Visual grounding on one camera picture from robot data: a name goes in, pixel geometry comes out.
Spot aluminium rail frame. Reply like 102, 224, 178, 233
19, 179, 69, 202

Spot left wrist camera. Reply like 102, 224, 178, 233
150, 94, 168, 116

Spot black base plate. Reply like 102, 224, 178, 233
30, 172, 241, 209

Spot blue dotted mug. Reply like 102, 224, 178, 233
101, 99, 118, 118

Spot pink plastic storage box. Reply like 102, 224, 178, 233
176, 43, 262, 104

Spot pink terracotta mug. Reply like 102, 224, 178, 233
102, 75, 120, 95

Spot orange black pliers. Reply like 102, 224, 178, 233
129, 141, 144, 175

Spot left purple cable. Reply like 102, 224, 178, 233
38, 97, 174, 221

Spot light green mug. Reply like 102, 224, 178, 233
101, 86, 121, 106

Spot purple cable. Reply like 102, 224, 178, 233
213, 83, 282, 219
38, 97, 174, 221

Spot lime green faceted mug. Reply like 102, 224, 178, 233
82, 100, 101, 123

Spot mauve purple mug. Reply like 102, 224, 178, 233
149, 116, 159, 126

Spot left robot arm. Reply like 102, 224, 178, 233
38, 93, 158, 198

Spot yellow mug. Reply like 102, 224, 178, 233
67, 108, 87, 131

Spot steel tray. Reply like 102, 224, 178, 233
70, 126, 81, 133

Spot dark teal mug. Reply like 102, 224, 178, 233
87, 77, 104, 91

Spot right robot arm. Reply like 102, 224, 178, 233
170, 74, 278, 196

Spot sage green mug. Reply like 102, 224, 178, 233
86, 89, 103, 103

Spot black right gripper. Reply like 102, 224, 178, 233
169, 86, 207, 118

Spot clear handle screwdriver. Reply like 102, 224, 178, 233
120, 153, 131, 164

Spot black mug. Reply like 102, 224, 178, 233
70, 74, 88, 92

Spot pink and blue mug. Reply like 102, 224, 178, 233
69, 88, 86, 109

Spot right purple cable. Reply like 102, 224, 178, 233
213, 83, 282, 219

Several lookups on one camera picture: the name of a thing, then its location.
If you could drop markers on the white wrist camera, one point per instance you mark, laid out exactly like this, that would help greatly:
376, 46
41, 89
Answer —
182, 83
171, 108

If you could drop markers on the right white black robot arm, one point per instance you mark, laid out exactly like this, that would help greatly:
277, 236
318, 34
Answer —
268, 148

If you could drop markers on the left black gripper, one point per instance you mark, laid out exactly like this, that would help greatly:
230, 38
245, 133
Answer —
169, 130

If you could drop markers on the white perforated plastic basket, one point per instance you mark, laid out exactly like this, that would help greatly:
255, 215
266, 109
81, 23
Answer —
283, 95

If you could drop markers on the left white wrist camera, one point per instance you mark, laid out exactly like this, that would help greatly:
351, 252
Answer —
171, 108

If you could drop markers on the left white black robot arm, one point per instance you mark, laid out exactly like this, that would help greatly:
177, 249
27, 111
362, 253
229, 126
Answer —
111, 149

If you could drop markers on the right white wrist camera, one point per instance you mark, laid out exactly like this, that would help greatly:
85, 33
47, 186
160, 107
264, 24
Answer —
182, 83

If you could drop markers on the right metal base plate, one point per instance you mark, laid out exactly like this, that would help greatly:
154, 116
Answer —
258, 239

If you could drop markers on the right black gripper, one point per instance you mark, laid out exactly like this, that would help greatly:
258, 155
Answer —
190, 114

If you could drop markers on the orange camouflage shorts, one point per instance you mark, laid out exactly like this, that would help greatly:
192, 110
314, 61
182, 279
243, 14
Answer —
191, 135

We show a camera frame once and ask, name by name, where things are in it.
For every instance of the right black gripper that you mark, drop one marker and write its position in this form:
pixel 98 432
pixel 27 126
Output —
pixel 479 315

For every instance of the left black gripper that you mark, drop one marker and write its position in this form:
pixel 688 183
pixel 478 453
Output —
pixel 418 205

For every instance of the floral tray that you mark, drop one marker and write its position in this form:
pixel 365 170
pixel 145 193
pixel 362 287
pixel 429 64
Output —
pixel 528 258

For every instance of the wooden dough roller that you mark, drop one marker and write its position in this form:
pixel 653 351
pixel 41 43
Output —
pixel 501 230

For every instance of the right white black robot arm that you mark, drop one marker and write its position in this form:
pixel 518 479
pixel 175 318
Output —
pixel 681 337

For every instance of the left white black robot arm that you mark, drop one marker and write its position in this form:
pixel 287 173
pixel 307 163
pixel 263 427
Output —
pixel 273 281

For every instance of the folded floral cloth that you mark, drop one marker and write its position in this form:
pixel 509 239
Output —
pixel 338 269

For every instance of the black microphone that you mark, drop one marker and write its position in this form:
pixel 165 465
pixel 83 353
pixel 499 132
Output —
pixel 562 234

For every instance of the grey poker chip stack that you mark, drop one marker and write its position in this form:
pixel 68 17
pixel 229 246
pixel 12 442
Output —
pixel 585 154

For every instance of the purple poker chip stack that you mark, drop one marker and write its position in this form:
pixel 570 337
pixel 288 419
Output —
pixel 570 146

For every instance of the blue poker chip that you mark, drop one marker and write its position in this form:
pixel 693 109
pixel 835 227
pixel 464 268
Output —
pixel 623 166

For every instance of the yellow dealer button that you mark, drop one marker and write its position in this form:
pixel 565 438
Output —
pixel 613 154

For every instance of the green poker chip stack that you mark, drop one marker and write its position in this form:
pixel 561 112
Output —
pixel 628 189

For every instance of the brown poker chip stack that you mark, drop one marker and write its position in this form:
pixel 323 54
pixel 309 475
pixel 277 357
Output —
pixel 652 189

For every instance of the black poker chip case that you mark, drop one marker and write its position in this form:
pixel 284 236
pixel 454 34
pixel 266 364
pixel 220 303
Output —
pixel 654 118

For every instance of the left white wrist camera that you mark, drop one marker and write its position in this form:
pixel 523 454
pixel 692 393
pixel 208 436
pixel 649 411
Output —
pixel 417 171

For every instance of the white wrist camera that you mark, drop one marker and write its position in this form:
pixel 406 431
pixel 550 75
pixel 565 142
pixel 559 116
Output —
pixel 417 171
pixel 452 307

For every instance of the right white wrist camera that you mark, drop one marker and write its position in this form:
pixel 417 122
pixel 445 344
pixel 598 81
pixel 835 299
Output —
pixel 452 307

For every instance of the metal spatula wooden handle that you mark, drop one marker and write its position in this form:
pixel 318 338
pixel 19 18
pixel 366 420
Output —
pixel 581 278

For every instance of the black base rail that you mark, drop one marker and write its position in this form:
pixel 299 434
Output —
-=-=-=-=-
# Problem
Every line of the listing that holds "wooden" is to be counted; give only the resulting number.

# Task answer
2